15 mars 2005

Au secours, Trichet revient! 

Visiblement, Jean-Claude Trichet n'est pas d'accord avec Alexandre Delaigue concernant l'impact économique des déficits :
Si une nouvelle mouture du pacte devait ouvrir la porte à davantage de laxisme budgétaire, cela "constituerait un poids pour la politique monétaire", ferait certainement "grimper les taux d'intérêt sur les marchés" des capitaux tout en "menaçant la confiance économique", les ménages se mettant à anticiper des hausses d'impôts pour combler les déficits, a ajouté M. Trichet.

De même, le président de la BCE a mis en garde contre une réaction des marchés financiers et du taux de change de l'euro, peu affectés jusqu'ici par le creusement des déficit de la plupart des Etats de l'Union européenne et par le débat sur un assouplissement de l'intrument budgétaire qui limite à 3% du PIB par an les déficits publics.

"Les marchés peuvent accumuler les tensions et ensuite les exprimer", a averti M. Trichet.
Les pourfendeurs des déficits publics se sont longtemps partagés entre défenseurs de l'hypothèse de l'effet d'éviction de l'emprunt public (l'épargne est constante, donc la demande de fonds de l'Etat augmente, ceteris paribus, les taux d'intérêts) et les partisans de la thèse de l'équivalence ricardienne (les ménages anticipent le remboursement futur, par l'augmentation de l'impôt, de l'emprunt public actuel, donc ils augmentent d'autant leur épargne : les taux d'intérêts restent inchangés mais le déficit ne produit aucune relance conjoncturelle). Notons que, dans les modèles théoriques basiques, c'est l'un ou l'autre : soit le déficit est inopérant (lignée Ricardo-Barro), soit il permet une augmentation de la demande mais au prix d'une augmentation des taux d'intérêt. Jean-Claude Trichet défend les deux en même temps, ce qui est assez ridicule une synthèse admirable et convaincante.
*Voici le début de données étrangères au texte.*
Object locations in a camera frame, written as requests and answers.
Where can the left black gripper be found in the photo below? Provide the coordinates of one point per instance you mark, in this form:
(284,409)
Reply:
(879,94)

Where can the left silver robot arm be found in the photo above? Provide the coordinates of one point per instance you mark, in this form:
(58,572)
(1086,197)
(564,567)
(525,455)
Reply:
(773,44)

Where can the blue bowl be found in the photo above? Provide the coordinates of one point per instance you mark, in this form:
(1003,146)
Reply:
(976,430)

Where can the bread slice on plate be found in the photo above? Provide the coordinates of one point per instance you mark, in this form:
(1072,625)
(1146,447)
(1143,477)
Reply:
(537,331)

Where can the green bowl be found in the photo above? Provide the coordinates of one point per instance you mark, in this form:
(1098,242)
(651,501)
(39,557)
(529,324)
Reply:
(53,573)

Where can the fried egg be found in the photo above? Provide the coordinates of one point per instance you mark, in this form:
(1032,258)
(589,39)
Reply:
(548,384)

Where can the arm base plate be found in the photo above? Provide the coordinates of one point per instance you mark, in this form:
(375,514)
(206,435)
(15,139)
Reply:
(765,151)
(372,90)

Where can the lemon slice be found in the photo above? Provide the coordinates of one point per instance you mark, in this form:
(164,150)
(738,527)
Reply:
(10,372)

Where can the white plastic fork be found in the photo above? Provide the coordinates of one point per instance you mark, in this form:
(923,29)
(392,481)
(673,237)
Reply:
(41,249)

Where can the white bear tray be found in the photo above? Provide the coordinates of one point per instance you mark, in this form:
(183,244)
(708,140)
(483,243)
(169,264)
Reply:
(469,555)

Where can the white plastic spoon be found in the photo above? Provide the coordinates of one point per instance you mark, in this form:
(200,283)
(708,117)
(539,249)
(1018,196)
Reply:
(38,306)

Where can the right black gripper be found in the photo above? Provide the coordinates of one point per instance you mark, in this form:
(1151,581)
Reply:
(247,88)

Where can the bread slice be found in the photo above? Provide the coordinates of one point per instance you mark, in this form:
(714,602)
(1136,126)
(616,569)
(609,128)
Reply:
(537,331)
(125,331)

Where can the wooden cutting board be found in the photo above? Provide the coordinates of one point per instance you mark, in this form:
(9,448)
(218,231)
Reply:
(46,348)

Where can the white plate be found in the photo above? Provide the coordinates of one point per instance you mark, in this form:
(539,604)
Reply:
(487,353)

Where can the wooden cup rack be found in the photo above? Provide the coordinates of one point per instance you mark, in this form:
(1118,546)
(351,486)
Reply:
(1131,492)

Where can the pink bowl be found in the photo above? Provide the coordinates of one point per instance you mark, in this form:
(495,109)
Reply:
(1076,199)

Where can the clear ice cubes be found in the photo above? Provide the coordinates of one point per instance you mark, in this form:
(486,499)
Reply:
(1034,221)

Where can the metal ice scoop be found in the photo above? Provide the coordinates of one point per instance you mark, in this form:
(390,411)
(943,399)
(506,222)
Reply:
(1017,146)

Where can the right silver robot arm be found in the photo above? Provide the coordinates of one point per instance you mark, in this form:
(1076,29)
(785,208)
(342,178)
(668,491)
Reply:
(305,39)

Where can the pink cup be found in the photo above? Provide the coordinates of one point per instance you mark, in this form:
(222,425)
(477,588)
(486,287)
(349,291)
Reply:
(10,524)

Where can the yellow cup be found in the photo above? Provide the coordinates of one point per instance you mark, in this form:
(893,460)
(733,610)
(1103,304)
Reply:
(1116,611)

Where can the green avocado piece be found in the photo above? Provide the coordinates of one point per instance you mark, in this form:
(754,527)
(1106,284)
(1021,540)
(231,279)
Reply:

A propos, qu'en pensent les marchés? Je n'ai pas de marché sous la main pour le lui demander directement, mais Eric Chaney de Morgan Stanley est un bon substitut :
I believe that the demands made by big countries are economically dangerous for the Union and are not even in their own interests. On the other hand, rigid intransigence by defenders of fiscal purity would also prove counter-productive, because a non agreement would force the EU to keep the original (but inapplicable) Stability Pact without being able to implement it, in accordance with the ruling of the European Court of Justice.
L'attitude de Trichet est vraiment malvenue (et crétine, et psycho-rigide). Au-delà d'une réforme souhaitable du pacte (mais pas dans le sens germano-français), on gagnerait beaucoup à reconnaître (voir Philippe Martin dans Libé ce matin et, surtout, les travaux de Charles Wyplosz à ce sujet) que la discipline budgétaire, si elle est désirable, ne se fera pas sur injonction de Bruxelles. Pas après l'entrée dans l'UE, en tout cas.

Add. : corrigé suite aux remarques pertinentes du sieur Belgodère. Ca m'apprendra (jusqu'à demain) à vouloir coincer un banquier central sur de la théorie économique.